- _INSTRUCTIONS FOR THE TASK_: For this exercise, output exactly the lines from the opening line of the listing through the line with "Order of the", skipping pictures.

** SOURCE DATA follows **

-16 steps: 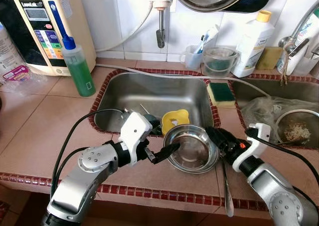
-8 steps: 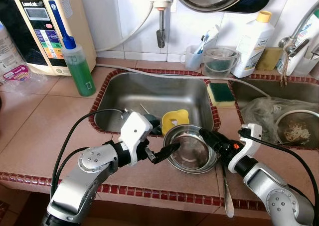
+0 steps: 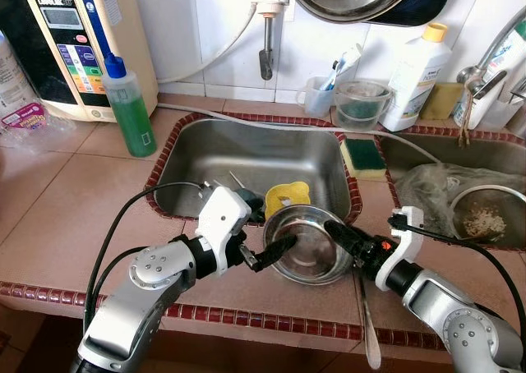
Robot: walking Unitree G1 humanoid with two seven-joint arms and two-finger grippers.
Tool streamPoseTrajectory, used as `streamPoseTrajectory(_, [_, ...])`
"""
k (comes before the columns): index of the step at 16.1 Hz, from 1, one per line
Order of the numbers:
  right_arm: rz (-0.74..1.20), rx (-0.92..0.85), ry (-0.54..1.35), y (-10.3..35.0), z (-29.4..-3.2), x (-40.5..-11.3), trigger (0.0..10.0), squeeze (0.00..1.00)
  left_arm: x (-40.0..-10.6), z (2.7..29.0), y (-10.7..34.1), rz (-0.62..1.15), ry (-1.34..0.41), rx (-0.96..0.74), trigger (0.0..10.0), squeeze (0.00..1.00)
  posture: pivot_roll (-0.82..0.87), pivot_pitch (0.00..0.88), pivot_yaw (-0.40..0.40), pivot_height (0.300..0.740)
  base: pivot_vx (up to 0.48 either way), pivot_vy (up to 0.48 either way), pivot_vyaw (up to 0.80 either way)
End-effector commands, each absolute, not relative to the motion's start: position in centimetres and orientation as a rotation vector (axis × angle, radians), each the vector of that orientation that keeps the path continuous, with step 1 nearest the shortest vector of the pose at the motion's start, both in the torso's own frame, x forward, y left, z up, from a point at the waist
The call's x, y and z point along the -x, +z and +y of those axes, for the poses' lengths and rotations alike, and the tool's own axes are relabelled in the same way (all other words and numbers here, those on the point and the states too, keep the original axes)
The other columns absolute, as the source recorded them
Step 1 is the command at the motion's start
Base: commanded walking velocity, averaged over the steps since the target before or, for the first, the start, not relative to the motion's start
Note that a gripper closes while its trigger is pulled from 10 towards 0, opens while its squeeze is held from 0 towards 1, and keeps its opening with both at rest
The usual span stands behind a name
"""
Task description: Kitchen organization
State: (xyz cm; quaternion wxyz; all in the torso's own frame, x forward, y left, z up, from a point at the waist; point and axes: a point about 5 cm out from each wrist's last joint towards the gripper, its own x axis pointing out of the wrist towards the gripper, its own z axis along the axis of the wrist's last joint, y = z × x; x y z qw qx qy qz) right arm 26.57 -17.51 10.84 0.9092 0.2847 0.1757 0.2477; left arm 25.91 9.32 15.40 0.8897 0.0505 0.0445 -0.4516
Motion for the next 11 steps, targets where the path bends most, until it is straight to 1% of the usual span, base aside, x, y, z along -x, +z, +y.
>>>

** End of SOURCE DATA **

- _RESPONSE TO THE TASK_:
-16 steps: 
-8 steps: 
+0 steps: 
Robot: walking Unitree G1 humanoid with two seven-joint arms and two-finger grippers.
Tool streamPoseTrajectory, used as `streamPoseTrajectory(_, [_, ...])`
"""
k (comes before the columns): index of the step at 16.1 Hz, from 1, one per line
Order of the numbers:

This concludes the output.